- _Available data_:
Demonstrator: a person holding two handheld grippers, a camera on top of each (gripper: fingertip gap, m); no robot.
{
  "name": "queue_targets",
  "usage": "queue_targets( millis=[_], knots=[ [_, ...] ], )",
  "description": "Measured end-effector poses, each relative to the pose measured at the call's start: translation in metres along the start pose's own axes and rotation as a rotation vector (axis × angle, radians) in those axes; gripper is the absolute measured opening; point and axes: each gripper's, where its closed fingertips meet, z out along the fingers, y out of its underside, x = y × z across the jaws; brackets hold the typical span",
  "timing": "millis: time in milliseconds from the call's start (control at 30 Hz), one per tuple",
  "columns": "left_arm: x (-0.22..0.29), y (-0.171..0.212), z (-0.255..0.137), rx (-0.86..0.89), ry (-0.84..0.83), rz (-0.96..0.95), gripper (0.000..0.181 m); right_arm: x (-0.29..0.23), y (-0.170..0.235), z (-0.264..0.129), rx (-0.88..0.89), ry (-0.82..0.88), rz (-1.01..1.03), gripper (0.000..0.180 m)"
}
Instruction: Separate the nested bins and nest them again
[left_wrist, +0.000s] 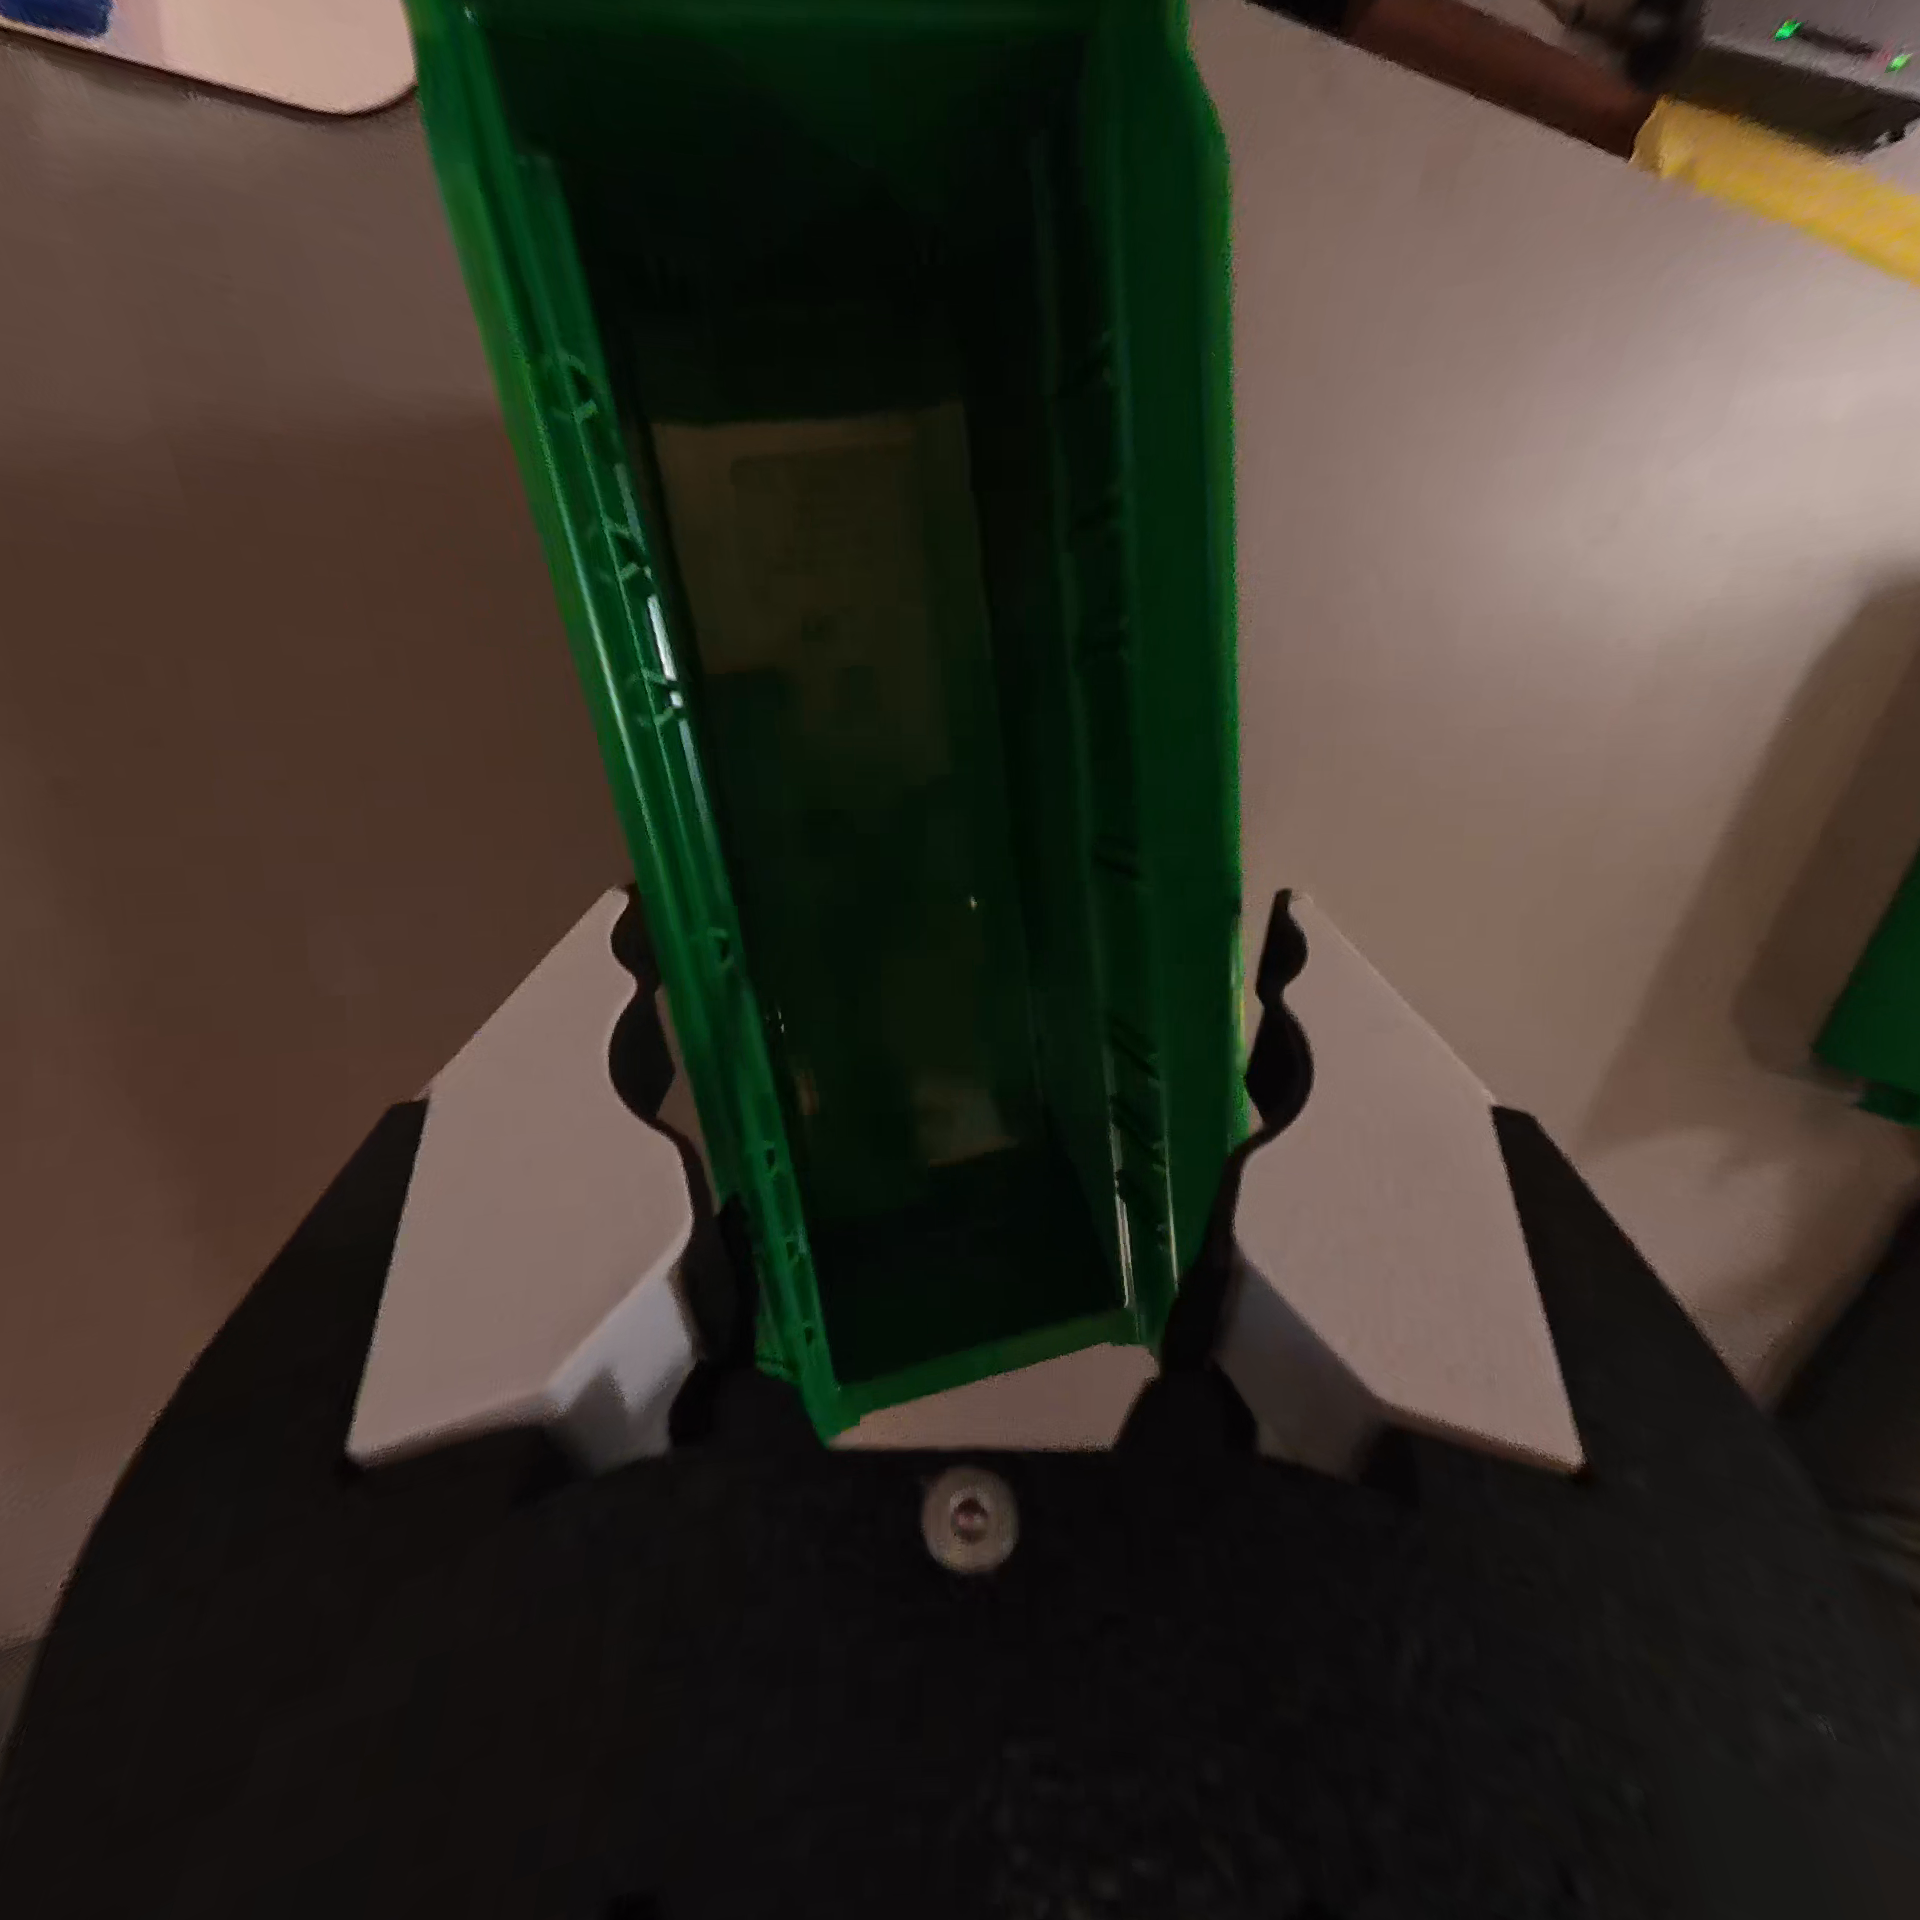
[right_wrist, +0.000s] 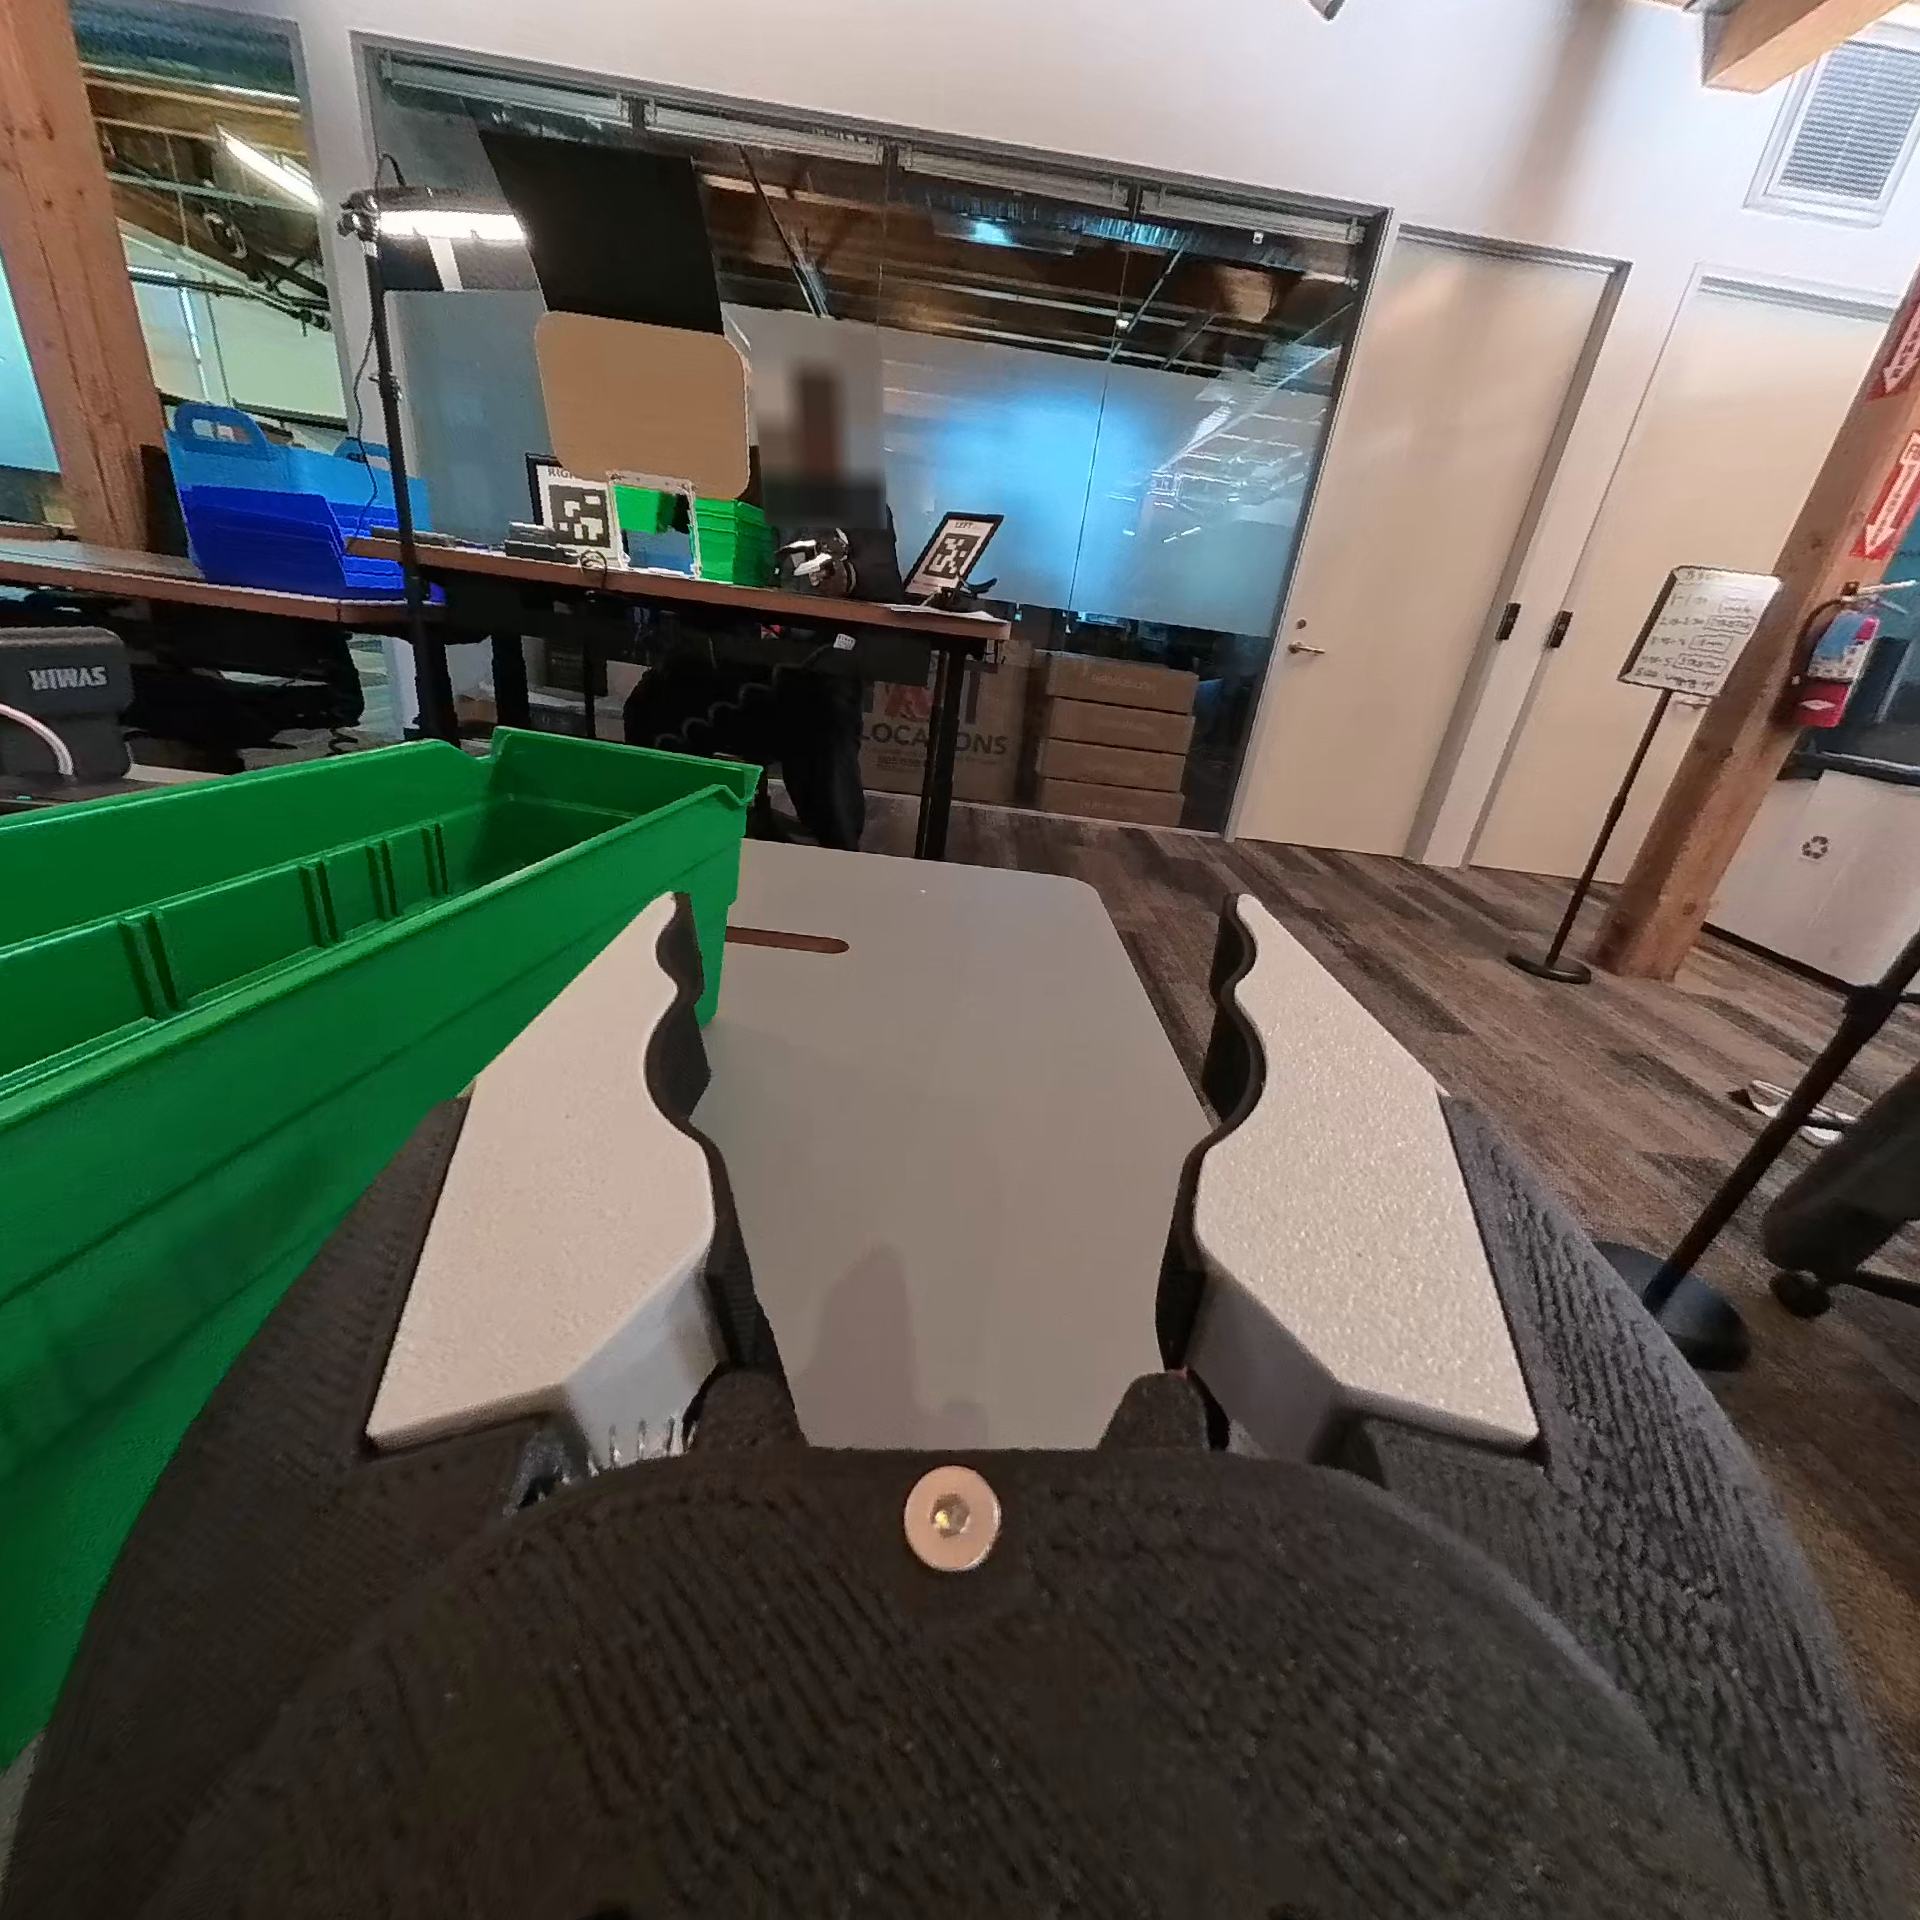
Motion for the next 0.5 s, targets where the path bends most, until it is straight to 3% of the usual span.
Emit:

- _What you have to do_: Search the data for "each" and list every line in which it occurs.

- _Answer_:
Demonstrator: a person holding two handheld grippers, a camera on top of each (gripper: fingertip gap, m); no robot.
  "description": "Measured end-effector poses, each relative to the pose measured at the call's start: translation in metres along the start pose's own axes and rotation as a rotation vector (axis × angle, radians) in those axes; gripper is the absolute measured opening; point and axes: each gripper's, where its closed fingertips meet, z out along the fingers, y out of its underside, x = y × z across the jaws; brackets hold the typical span",

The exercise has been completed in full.